O Captain! My Captain!



Vi siete mai chiesti perché il finale di “Dead Poets Society” di Peter Weir , ogni volta, ci commuove? Ricordate? Il professor John Keating (Robin Williams), cacciato dalla scuola, lascia l’aula per l’ultima volta. I suoi ragazzi non ci stanno, gli rendono omaggio. Uno dopo l’altro, salgono in piedi sul banco ed esclamano: «O Captain! my captain!».
Perché quella scena, invece di apparire enfatica, è così potente e universale? La risposta è semplice. Quella scena ci colpisce perché tutti sentiamo d’aver bisogno di un maestro. Sempre, dovunque, a ogni età. Desideriamo, magari senza rendercene conto, una guida che indichi la strada, senza spingerci: basta l’incoraggiamento. «Maestro» era l’appellativo, l’omaggio dei contemporanei ai grandi del Rinascimento. Oggi il vocabolo viene banalizzato: a scuola - dove qualche folle pensa sia meno prestigioso di «Docente» - e inflazionato nella vita quotidiana. «Maestro» non è un titolo ambito.

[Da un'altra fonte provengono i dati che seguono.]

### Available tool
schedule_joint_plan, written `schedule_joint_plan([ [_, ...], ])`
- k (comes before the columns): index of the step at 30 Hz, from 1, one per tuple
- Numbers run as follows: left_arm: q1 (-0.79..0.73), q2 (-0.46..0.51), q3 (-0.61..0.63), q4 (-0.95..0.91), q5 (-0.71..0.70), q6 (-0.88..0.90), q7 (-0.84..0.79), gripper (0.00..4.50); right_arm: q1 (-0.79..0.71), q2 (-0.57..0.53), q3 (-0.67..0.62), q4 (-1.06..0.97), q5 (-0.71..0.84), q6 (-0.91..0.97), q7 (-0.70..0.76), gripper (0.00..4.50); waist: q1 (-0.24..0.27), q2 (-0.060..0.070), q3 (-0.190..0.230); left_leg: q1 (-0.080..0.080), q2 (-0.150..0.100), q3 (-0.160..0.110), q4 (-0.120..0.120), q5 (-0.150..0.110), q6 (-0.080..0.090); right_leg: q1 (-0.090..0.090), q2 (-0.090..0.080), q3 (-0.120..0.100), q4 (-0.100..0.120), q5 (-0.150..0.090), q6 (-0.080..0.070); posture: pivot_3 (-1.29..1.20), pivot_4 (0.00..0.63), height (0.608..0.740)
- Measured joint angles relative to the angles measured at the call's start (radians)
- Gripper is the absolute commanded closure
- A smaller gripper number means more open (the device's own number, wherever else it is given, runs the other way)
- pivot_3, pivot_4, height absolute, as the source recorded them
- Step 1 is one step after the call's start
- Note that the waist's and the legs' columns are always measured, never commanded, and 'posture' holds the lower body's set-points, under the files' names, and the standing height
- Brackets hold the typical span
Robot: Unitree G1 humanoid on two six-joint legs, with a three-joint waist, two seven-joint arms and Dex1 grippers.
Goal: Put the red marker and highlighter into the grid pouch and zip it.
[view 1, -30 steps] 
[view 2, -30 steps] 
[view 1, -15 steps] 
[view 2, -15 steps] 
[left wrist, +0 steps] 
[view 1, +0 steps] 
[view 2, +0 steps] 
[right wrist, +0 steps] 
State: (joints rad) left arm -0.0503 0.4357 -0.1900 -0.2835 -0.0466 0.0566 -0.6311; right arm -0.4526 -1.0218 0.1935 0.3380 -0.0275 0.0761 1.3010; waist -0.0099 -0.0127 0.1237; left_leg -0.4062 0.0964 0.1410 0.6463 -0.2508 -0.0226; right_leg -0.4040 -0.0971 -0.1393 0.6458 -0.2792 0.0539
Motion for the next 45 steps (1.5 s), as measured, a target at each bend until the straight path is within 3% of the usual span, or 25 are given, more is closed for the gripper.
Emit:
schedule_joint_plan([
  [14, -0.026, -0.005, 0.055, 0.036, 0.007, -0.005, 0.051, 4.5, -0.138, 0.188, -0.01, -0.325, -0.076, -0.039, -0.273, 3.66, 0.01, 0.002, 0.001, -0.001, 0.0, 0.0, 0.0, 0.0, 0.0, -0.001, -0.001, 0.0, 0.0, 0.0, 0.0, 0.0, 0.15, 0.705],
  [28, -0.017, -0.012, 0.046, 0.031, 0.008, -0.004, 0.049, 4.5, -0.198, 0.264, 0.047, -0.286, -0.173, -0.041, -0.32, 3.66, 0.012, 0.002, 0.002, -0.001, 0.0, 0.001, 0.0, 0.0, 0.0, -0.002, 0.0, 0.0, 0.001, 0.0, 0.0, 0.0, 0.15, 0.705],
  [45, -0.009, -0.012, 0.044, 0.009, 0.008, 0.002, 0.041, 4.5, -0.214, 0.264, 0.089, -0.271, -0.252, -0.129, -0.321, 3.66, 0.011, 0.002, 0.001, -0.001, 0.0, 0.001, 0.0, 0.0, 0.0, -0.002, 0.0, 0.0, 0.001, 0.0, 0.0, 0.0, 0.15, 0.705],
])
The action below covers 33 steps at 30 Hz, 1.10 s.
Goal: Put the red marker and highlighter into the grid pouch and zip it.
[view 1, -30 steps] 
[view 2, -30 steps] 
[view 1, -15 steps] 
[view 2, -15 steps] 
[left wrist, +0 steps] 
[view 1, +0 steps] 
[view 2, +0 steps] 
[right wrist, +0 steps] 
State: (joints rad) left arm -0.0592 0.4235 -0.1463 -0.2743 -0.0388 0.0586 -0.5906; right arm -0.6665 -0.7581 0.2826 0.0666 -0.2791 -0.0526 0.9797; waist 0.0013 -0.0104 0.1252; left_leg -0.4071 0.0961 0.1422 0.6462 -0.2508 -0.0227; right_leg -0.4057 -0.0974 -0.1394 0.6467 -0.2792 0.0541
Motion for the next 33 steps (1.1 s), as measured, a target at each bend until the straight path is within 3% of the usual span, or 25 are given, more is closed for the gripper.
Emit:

Pochi sembrano interessati a conseguirlo.
«Si prova una grande gioia a incoraggiare il talento».
Quanti professori universitari, oggi, hanno voglia di diventare maestri? Quanti datori di lavoro pensano di dover dare, invece di continuare a chiedere; e insegnare, invece di limitarsi a giudicare? Quanti imprenditori e professionisti passano competenze e opportunità alle nuove generazioni, invece di considerarsi l’inizio e la fine di ogni cosa? Essere un maestro è un impegno: un’auto-certificazione di generosità. Esiste uno speciale egoismo contemporaneo che ha preso forme accattivanti. Qualcuno lo chiama individualismo; altri, realismo. Molti teorizzano la necessità di viziarsi, di salvaguardarsi, di pensare a sé. Esiste una specie di onanismo del cuore, e non è bello da vedere.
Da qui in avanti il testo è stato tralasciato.